I love the year from 1-2. I love it so much, it makes me hesitant that we have to do another 0-1 come April. If I could pop this little baby out at the age of 1, I totally think I would! (Besides the obvious extra pain a 20-something pound little person would involve, it sounds like a pretty good option.) Skip the only eat, sleep, poop phase (or if you were Wally Ben, cry, eat, cry, sleep, cry, poop phase). Then pass that boring 4-6 months, then skip right over that uh-oh-the-baby-is-on-the-move-eating-cords-and-other-electric-and-dangerous-items-in-the-room phase. Maybe I’d take them at 9 months old, when a lot of the kinks are ironed out and they can clap and wave and blow kisses and express themselves in more human interactive ways. Yeah, I think I’d do that.
But 12-24 months is such a fun year. (And by the way, I am over the expressing-your-baby’s-age-in-months thing. After 12 months, it should just be 1 or one and a half or almost 2 or 2. Honestly. Who cares if your baby is 18 months or 20? Not this 364 month old.)
Yes, during the 1-2 year, babies become young toddlers, and young toddlers rock my face off. They are past the poop/cry/needy only phase, and pre-ultra independent tantrum phase. (Don’t get me wrong—Wally has his fair share of tantrums, but the good times overwhelm the tantrum-y times.)
During this time, they start to participate in creating humor. Just tonight, Wally Ben sat on Wally’s lap just to toot on him. Who doesn’t love a good tooting joke?
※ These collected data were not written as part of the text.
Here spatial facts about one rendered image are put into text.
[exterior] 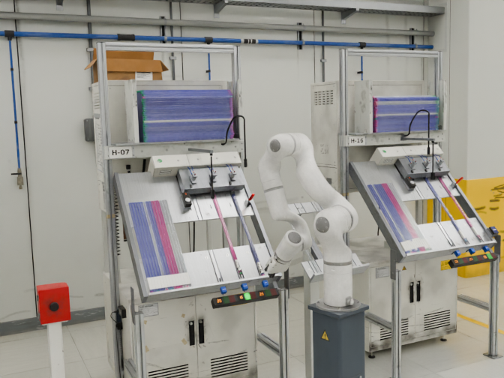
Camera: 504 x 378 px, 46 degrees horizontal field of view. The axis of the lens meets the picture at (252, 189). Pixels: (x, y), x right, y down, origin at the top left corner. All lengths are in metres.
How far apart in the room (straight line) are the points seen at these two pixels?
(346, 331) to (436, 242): 1.22
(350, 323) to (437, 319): 1.61
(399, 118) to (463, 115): 1.87
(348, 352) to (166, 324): 1.03
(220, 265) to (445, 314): 1.76
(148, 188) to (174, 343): 0.81
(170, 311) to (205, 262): 0.38
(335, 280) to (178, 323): 1.01
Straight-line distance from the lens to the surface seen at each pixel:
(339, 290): 2.52
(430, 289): 4.01
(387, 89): 4.06
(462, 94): 5.70
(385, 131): 3.81
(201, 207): 3.10
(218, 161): 3.21
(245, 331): 3.35
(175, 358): 3.25
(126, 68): 3.47
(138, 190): 3.08
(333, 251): 2.48
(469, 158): 5.68
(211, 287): 2.86
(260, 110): 5.03
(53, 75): 4.58
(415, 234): 3.55
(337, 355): 2.57
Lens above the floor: 1.49
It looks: 7 degrees down
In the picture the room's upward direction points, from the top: 2 degrees counter-clockwise
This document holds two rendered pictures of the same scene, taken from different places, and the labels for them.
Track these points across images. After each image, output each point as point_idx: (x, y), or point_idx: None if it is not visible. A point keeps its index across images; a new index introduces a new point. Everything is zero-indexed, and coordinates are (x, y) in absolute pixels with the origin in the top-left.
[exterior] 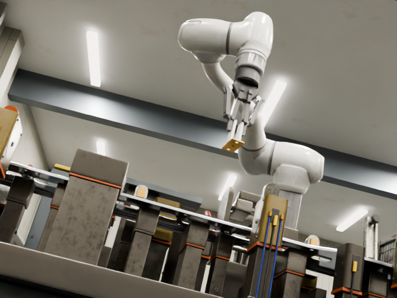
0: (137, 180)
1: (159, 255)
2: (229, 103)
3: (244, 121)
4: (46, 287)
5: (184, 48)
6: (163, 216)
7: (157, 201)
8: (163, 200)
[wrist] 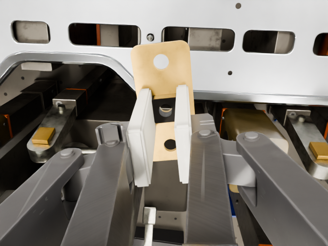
0: None
1: (232, 106)
2: (287, 185)
3: (123, 143)
4: None
5: None
6: (255, 123)
7: (282, 135)
8: (272, 136)
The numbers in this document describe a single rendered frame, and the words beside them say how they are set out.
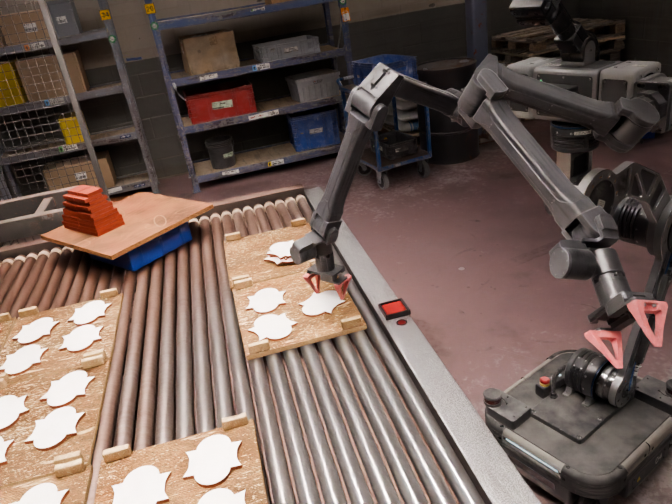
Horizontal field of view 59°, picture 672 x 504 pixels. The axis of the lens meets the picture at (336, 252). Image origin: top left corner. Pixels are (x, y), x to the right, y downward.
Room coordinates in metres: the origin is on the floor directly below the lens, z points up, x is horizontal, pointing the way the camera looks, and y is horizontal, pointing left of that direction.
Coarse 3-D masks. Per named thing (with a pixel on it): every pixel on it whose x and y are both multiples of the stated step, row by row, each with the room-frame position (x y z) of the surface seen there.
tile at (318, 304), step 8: (312, 296) 1.60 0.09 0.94; (320, 296) 1.59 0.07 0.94; (328, 296) 1.59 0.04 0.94; (336, 296) 1.58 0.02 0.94; (304, 304) 1.56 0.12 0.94; (312, 304) 1.55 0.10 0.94; (320, 304) 1.55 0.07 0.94; (328, 304) 1.54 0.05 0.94; (336, 304) 1.53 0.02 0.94; (304, 312) 1.51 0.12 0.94; (312, 312) 1.51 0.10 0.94; (320, 312) 1.50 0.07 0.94; (328, 312) 1.50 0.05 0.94
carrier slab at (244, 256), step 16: (240, 240) 2.14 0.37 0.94; (256, 240) 2.12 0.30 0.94; (272, 240) 2.10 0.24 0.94; (288, 240) 2.07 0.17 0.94; (240, 256) 1.99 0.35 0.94; (256, 256) 1.97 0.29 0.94; (240, 272) 1.86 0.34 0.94; (256, 272) 1.84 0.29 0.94; (272, 272) 1.82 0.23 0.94; (288, 272) 1.81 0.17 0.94
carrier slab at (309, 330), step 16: (304, 272) 1.79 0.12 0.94; (256, 288) 1.73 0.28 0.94; (288, 288) 1.69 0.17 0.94; (304, 288) 1.68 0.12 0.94; (320, 288) 1.66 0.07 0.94; (240, 304) 1.64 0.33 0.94; (288, 304) 1.59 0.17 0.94; (352, 304) 1.53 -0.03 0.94; (240, 320) 1.54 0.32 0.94; (304, 320) 1.48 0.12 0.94; (320, 320) 1.47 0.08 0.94; (336, 320) 1.46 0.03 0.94; (256, 336) 1.44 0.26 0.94; (304, 336) 1.40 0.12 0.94; (320, 336) 1.39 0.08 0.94; (336, 336) 1.39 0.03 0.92; (256, 352) 1.36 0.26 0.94; (272, 352) 1.36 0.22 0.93
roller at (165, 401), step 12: (168, 264) 2.06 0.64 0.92; (168, 276) 1.95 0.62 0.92; (168, 288) 1.86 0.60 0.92; (168, 300) 1.77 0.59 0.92; (168, 312) 1.69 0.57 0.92; (168, 324) 1.61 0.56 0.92; (168, 336) 1.54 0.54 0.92; (168, 348) 1.47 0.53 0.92; (168, 360) 1.41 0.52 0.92; (168, 372) 1.35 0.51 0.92; (168, 384) 1.30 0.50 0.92; (168, 396) 1.25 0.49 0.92; (168, 408) 1.20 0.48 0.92; (156, 420) 1.17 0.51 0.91; (168, 420) 1.16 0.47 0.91; (156, 432) 1.12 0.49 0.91; (168, 432) 1.11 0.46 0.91; (156, 444) 1.08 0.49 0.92
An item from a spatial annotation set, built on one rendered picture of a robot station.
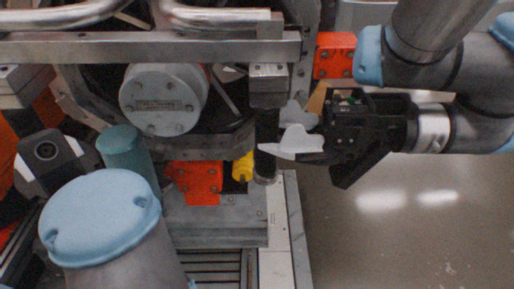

They also start getting passionate about things. Luckily for me, Wally Ben’s love of books has exploded the past several months. He is excited to pick out his books before nap and bedtime. I expect him to be misbehaving when he’s quiet, but he’s sitting reading books. We discovered the other day he has most of his books memorized. If you stop before any noun, he can say it for you. Even if you aren’t reading the book, and just say a line from it out of the blue, he’ll fill in the blank. Clifford had scored a…”touchdown”! Sometimes Clifford was a “naughty puppy.” Thank you for “letting me eat seeds.” I’m so proud of my future nerd.
I think he even beats you as a book nerd. I love how he ran in the door yesterday, with a big smile on his face, saying “Zoey book”! Then it was so cute to keep catching him going back to the couch and carefully reading the Sesame Street pop up book. Such an amazing kid!
I think Wally V would totally protest if you skipped the infant stage. He’s a real fan of the babies 🙂
You’re so right Deb!
Man, he’s a funny kid. I cracked up about the farting part. I’m guessing he learned that from his Uncle Joe. 🙂 He is so smart! Is he a year in the background picture? Kellen is excited to borrow that sweater 🙂
What a stud. Seriously. I married a nerd, best decision I ever made.
You and Wally should be proud–his love and environment have made him the adorable little boy that he is!! Just continue what you are doing and No. 2 will follow in his footsteps–oh but hopefully after the poop/cry/needy stage!
Mollie–write a book! You are a natural!!
I love this post! And take it from someone who is many more months old than you are, you have described this delightful age just perfectly. However, I would like to know where “Thank you for letting me eat seeds” comes from. How did I miss that book???